By Mark Niesse, Associated Press Writer
HONOLULU (AP) — At a time when President Barack Obama is pushing for more time in the classroom, his home state has created the nation's shortest school year under a new union contract that closes schools on most Fridays for the remainder of the academic calendar.
The deal whacks 17 days from the school year for budget-cutting reasons and has education advocates incensed that Hawaii is drastically cutting the academic calendar at a time when it already ranks near the bottom in national educational achievement.
While many school districts have laid off or furloughed teachers, reduced pay and planning days and otherwise cut costs, Hawaii's 171,000 public schools students now find themselves with only 163 instructional days, compared with 180 in most districts in the U.S.
"The 16-year-old in me is pretty excited that I'll be able to chill on those days," said Mark Aoki, a junior at Roosevelt High in Honolulu. "But overall within me, what I truly believe is that we'll regret this."
The cuts come as Obama, who graduated from a top private high school in Hawaii, says U.S. students are at a disadvantage with other students around the world because they spend too little time in school.
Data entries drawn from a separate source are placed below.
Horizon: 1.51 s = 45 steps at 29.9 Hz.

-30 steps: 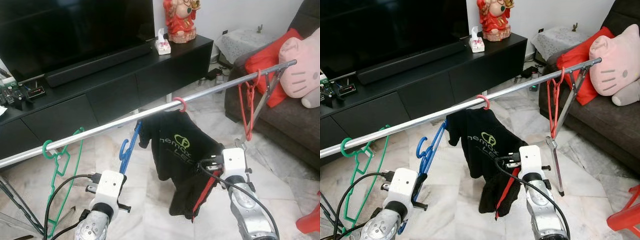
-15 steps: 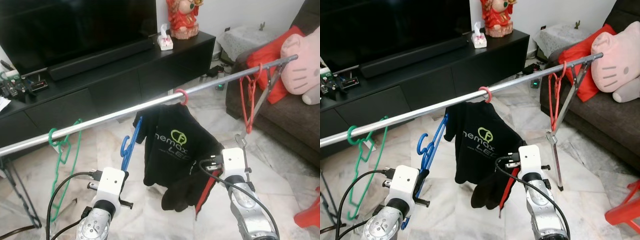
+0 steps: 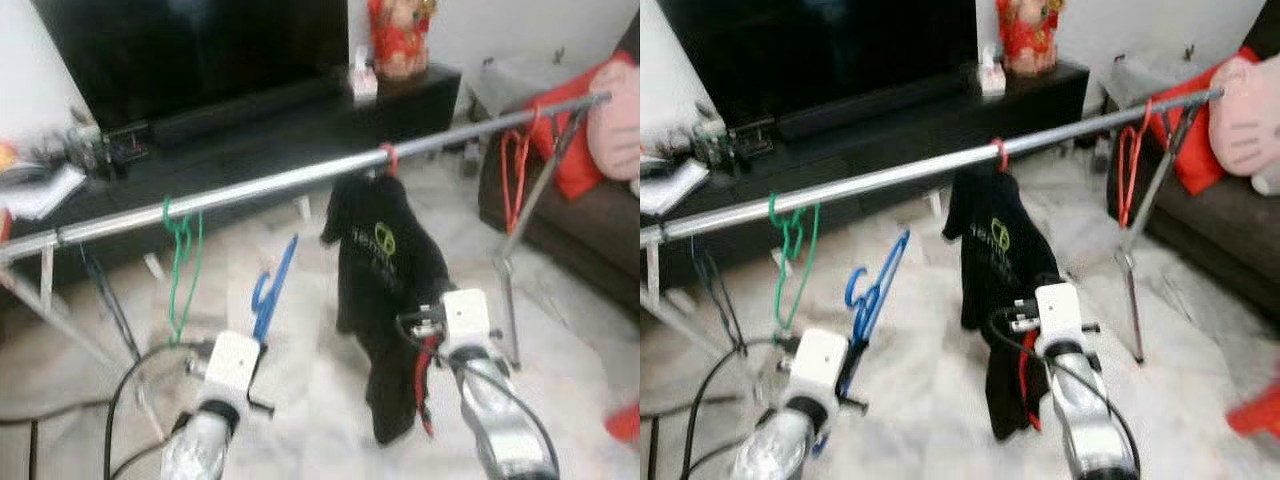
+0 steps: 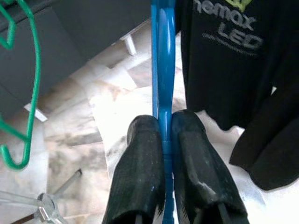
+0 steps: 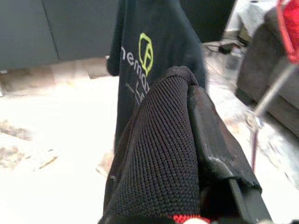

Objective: Hang hanger

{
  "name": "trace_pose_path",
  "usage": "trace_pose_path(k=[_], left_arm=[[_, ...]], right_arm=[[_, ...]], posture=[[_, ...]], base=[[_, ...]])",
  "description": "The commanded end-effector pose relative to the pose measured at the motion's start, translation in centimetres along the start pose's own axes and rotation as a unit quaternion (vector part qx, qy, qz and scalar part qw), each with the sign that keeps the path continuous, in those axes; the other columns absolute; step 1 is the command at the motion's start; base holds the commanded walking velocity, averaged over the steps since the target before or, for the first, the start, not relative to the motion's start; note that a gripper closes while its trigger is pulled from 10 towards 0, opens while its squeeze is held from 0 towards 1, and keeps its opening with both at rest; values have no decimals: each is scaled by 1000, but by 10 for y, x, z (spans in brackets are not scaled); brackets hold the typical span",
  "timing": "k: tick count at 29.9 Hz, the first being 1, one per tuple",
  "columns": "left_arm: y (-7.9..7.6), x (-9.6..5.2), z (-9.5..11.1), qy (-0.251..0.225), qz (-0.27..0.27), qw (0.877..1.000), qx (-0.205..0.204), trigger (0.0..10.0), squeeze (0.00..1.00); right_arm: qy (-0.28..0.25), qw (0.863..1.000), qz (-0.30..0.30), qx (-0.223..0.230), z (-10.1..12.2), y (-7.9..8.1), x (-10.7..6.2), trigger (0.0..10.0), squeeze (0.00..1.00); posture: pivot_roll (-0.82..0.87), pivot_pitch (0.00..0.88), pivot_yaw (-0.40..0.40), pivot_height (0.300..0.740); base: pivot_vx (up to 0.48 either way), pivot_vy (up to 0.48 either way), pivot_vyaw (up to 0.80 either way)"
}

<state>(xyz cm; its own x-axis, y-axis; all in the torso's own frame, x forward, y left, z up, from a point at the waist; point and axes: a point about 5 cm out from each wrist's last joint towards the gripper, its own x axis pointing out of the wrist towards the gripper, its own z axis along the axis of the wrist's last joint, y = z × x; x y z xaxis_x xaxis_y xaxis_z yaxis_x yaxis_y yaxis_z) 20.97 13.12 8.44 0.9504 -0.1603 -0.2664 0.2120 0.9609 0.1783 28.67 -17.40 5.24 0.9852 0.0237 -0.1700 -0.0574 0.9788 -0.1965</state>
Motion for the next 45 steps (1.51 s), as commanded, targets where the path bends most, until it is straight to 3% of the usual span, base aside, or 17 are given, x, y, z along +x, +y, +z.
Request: trace_pose_path(k=[1,17,29,40,45], left_arm=[[1,-1,4,-8,2,1000,2,10000,0],[-1,1,4,-6,-6,1000,1,10000,0],[0,4,7,-2,-13,1000,9,10000,0],[2,10,3,36,-88,993,64,10000,0],[4,13,4,59,-157,980,107,10000,0]], right_arm=[[-20,1000,-3,-4,10,-2,3,10000,0],[-21,1000,-3,-4,13,-2,5,10000,0],[-21,1000,-2,-13,25,-2,15,10000,0],[36,998,-11,-47,36,-10,43,10000,0],[61,995,-18,-73,46,-12,59,10000,0]], posture=[[-144,0,81,740],[-138,0,74,740],[-126,0,72,740],[-127,0,87,740],[-121,0,85,740]], base=[[-304,0,0],[-304,0,0],[-302,0,0],[0,0,0],[0,0,0]])
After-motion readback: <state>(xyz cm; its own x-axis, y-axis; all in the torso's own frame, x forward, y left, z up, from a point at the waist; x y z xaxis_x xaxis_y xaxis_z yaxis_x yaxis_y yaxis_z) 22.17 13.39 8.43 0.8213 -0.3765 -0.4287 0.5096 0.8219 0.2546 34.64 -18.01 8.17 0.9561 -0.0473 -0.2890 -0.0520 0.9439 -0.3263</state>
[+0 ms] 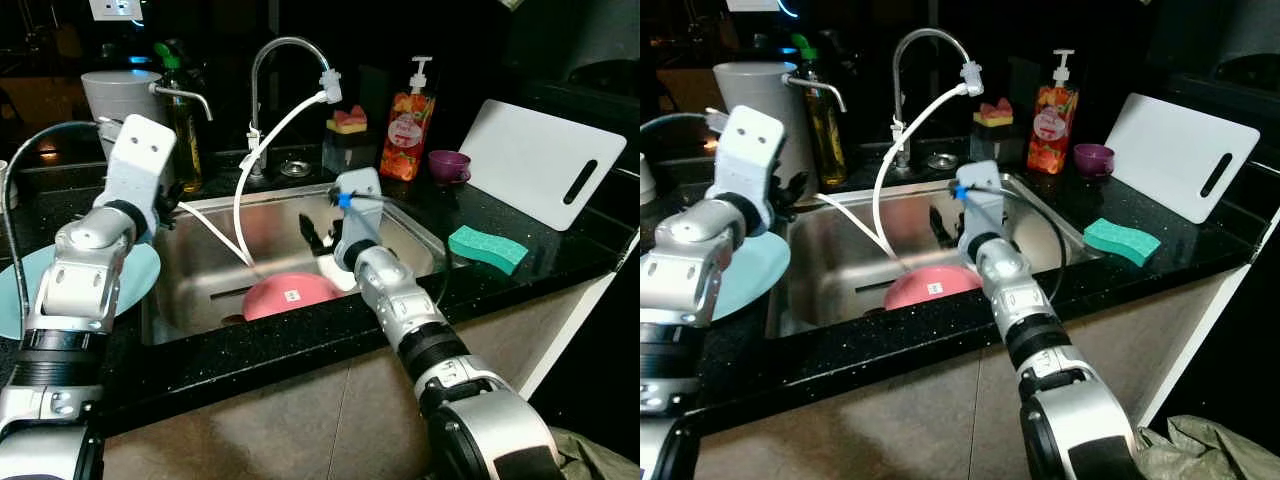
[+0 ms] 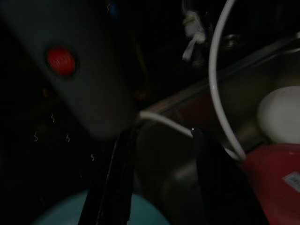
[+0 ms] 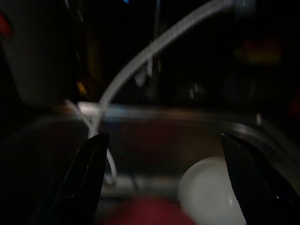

He wants schools to add time to classes, to stay open late and to let kids in on weekends so they have a safe place to go. He declared recently that "the challenges of a new century demand more time in the classroom."
The deal in Hawaii has parents and education authorities up in arms, including families now scrambling to find day care for the off days. Parents of special-needs students are considering suing the state, and advocates believe the plan will have a "disparate impact" on poor families, ethnic communities and single parents.
"It's just not enough time for the kids to learn," said Valerie Sonoda, president of the Hawaii State Parent Teacher Student Association. "I'm getting hundreds of calls and e-mails. They all have the same underlying concern, and that is the educational hours of the kids."